Decades later, driven by hopes of one day becoming a doctor, he established a new life in Britain, where he overcame post-traumatic stress disorder, learned English and studied medicine at Cambridge University, eventually becoming an emergency room doctor.


“I came in with no family support and hardly an education,” Arian said. “But I wanted to do something with my life and I was taking steps toward it, although it was a long shot.”


Two years ago, he published “In the Wars,” a memoir about his journey from Kabul to Britain as an asylum-seeker. His story, a personal tale of overcoming odds, illustrates how Britain’s asylum system has long provided sanctuary and opportunity for countless people.


But in recent years, successive Conservative governments have cracked down on the process, particularly with policies intended to deter asylum-seekers from crossing the English Channel.
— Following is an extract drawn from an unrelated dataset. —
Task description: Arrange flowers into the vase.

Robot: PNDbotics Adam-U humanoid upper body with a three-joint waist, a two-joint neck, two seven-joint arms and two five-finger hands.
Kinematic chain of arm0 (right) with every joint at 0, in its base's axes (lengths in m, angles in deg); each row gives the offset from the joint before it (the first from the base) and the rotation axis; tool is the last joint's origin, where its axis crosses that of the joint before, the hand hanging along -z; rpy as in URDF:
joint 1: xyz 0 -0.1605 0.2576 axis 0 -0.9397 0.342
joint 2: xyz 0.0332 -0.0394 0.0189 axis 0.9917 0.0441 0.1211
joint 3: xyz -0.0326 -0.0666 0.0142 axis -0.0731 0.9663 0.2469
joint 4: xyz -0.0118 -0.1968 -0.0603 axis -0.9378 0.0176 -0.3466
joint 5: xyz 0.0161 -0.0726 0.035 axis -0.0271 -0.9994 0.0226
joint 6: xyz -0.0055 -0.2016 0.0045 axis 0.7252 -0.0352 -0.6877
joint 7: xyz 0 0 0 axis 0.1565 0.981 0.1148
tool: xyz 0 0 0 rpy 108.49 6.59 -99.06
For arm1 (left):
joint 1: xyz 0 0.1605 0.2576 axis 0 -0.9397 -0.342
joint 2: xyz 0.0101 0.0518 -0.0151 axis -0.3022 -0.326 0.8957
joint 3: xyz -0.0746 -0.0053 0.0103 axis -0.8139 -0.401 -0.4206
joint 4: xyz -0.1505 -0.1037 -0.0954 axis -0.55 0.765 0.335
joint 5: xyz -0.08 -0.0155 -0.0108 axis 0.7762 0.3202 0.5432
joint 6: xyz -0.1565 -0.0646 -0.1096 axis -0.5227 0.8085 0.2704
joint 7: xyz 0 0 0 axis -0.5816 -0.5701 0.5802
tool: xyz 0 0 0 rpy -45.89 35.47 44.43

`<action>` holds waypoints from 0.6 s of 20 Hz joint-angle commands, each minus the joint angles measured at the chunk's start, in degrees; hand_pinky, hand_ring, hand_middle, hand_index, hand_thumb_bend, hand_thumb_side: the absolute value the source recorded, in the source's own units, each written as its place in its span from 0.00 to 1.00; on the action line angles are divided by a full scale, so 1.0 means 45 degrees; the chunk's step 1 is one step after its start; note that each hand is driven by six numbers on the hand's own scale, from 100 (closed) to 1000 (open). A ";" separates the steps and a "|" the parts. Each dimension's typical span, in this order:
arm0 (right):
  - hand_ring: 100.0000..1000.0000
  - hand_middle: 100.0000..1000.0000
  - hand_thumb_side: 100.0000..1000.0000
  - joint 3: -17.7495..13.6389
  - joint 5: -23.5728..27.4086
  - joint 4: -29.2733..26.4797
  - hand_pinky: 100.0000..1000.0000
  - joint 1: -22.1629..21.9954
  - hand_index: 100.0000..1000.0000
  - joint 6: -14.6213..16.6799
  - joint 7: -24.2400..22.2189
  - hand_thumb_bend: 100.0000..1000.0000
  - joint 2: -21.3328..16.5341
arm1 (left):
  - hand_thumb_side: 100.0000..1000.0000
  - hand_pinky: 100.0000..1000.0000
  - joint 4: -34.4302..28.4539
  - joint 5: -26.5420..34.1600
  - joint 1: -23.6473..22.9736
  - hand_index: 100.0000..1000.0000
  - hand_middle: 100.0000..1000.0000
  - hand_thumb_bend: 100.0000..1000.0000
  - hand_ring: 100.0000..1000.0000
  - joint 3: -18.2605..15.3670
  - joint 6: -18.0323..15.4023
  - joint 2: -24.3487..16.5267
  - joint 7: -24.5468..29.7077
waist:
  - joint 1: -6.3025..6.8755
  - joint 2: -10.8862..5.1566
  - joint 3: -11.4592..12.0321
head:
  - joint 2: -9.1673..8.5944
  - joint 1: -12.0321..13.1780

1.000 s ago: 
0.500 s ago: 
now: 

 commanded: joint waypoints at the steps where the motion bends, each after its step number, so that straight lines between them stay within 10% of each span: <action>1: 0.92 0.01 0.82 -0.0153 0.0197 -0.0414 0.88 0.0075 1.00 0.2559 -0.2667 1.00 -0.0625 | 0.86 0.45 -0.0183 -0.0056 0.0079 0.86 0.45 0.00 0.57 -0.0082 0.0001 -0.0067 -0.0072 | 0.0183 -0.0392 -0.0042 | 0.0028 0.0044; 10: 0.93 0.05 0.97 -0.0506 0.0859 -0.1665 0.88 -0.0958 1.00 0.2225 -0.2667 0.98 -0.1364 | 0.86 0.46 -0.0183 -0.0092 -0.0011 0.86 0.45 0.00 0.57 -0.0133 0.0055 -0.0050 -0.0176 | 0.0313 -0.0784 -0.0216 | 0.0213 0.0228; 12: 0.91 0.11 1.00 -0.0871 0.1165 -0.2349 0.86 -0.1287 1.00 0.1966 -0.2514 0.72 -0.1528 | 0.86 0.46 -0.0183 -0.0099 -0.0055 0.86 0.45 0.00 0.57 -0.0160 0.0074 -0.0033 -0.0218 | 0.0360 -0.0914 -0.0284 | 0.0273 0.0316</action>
In March, , the government introduced legislation that would expel all people who arrive on small boats crossing the Channel without hearing their asylum claims, a position that has been criticised by human rights groups. The British government says that many who arrive this way are economic migrants, and that the policy will act as a deterrent. Government data, though, shows that the majority who reach shore are eventually granted asylum.


Arian said his own journey showed “what can be done when you allow people to realise their potential.”


“In this case, you can see the future I’ve got,” he said. “But there are so many other futures on the line.”


Speaking from his home in Chester in northwestern England, Arian, a father of two, recounted the arduous journey that led him out of Afghanistan.


When his parents sent him to Britain in 1999, alone at 15, it was a tough decision for them, he said. But, he explained, “I was at risk of being taken as a military soldier.” He added, “I didn’t have a future. I wanted to become a doctor, not a killer.”


So his parents scraped together the money to pay a man to help him get to Britain to join a family friend.


He boarded a plane from Islamabad, Pakistan, a false passport in hand, and claimed asylum when he arrived.


“As soon as I landed in the UK, I was handcuffed and I was put in a prison,” he said. “But I did come with that hope of safety, and the dream to become a doctor.”